[Collected data]
--*--
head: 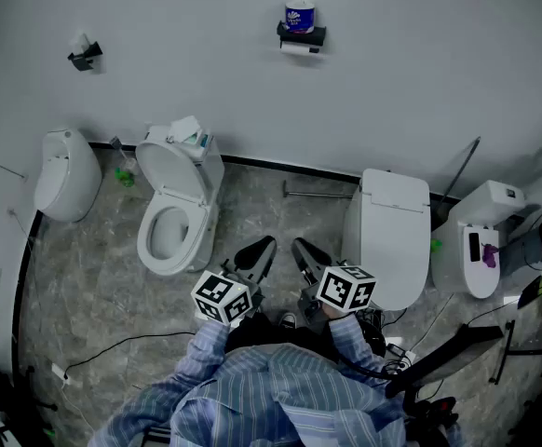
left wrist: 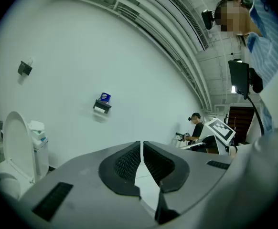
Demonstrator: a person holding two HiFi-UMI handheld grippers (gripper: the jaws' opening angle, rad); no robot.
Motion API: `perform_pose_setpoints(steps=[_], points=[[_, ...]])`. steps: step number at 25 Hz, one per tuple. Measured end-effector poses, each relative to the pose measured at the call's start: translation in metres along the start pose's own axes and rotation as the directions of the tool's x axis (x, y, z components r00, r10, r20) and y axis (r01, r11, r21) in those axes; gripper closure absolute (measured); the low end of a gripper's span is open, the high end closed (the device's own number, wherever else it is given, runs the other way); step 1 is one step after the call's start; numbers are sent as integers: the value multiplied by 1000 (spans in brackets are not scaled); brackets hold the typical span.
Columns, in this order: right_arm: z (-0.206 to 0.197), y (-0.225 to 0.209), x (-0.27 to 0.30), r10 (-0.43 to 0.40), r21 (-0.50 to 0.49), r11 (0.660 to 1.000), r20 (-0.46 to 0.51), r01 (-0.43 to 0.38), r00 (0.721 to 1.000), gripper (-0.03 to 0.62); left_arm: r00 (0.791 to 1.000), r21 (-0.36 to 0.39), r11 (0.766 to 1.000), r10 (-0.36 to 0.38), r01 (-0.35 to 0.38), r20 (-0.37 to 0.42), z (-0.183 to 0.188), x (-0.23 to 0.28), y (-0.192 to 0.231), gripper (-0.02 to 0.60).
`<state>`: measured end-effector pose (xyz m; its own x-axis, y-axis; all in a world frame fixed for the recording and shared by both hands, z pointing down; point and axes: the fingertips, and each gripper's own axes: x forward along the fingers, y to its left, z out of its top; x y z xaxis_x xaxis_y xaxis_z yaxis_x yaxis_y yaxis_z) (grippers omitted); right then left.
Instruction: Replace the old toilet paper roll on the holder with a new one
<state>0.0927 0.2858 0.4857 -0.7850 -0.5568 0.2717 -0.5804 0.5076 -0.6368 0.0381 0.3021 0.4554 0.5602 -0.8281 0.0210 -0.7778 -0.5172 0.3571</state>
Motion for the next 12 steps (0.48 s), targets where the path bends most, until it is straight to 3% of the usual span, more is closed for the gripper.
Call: perform_pose_setpoints(steps=[5, 12], points=[[9, 1, 11, -19, -20, 1000, 6, 19, 1000, 572, 1000, 45, 999, -15, 16, -11, 5, 6, 5, 561], [16, 6, 28, -28, -14, 1000, 21, 28, 999, 572, 1000, 42, 999, -13, 13, -3, 14, 6, 25, 561]])
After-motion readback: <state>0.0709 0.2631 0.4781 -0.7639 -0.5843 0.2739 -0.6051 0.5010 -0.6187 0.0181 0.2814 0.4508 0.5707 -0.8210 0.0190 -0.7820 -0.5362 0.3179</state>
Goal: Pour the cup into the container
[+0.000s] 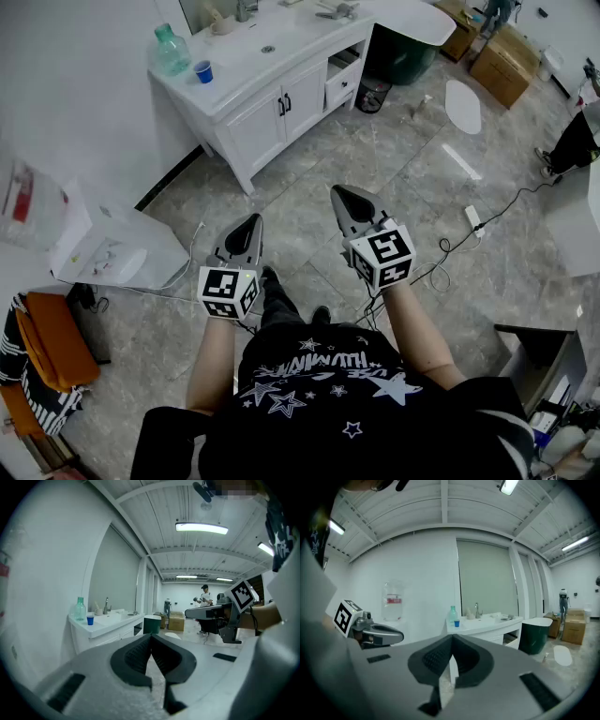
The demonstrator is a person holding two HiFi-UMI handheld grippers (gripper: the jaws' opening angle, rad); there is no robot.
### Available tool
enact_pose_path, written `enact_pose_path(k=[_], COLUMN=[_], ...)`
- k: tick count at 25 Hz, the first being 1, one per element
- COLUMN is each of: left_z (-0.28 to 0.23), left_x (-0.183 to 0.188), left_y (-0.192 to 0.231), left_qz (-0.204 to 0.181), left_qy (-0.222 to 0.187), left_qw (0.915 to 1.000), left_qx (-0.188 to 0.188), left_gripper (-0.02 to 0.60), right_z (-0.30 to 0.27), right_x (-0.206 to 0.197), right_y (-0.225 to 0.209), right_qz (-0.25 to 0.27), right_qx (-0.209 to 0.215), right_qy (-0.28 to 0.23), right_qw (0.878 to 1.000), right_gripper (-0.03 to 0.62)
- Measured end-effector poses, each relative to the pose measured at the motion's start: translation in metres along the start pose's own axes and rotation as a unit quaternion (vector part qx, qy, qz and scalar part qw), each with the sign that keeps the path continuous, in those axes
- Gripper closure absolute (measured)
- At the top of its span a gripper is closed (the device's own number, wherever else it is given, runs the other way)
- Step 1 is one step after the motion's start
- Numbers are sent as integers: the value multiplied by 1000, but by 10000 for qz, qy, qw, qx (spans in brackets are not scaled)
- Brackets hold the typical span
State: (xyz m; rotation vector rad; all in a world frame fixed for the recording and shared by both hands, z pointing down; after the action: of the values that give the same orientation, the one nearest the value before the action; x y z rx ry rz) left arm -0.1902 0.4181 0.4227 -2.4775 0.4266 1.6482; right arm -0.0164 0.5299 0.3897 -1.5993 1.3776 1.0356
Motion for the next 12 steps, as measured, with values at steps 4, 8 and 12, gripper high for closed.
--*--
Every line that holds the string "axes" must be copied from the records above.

### Worked solution
Motion API: `perform_pose_setpoints(steps=[_], points=[[_, ...]])`. steps: step number at 25 Hz, one per tuple. Measured end-effector poses, each relative to the pose measured at the call's start: translation in metres along the start pose's own axes and rotation as the directions of the tool's x axis (x, y, z components r00, r10, r20) and y axis (r01, r11, r21) in those axes; gripper closure absolute (measured); the low end of a gripper's span is open, the high end closed (the device's own number, wherever else it is given, runs the other way); step 1 is one step after the call's start; numbers are sent as integers: the value multiplied by 1000 (spans in brackets are not scaled); brackets hold the typical span.
`<state>`: measured end-effector pose (xyz m; its own x-axis, y-axis; all in a world frame fixed for the recording and shared by both hands, z pointing down; point and axes: the fingertips, and each gripper's own axes: x forward along the fingers, y to its left, z out of its top; x y z xaxis_x xaxis_y xaxis_z yaxis_x yaxis_y yaxis_z) (grippers omitted); right then left.
- Measured end-effector poses, each relative to the pose measured at the motion's start: translation in metres along the start pose's own axes and rotation as a unit quaternion (vector part qx, qy, qz and scalar part qw), each with the sign that keeps the path continuous, in those axes

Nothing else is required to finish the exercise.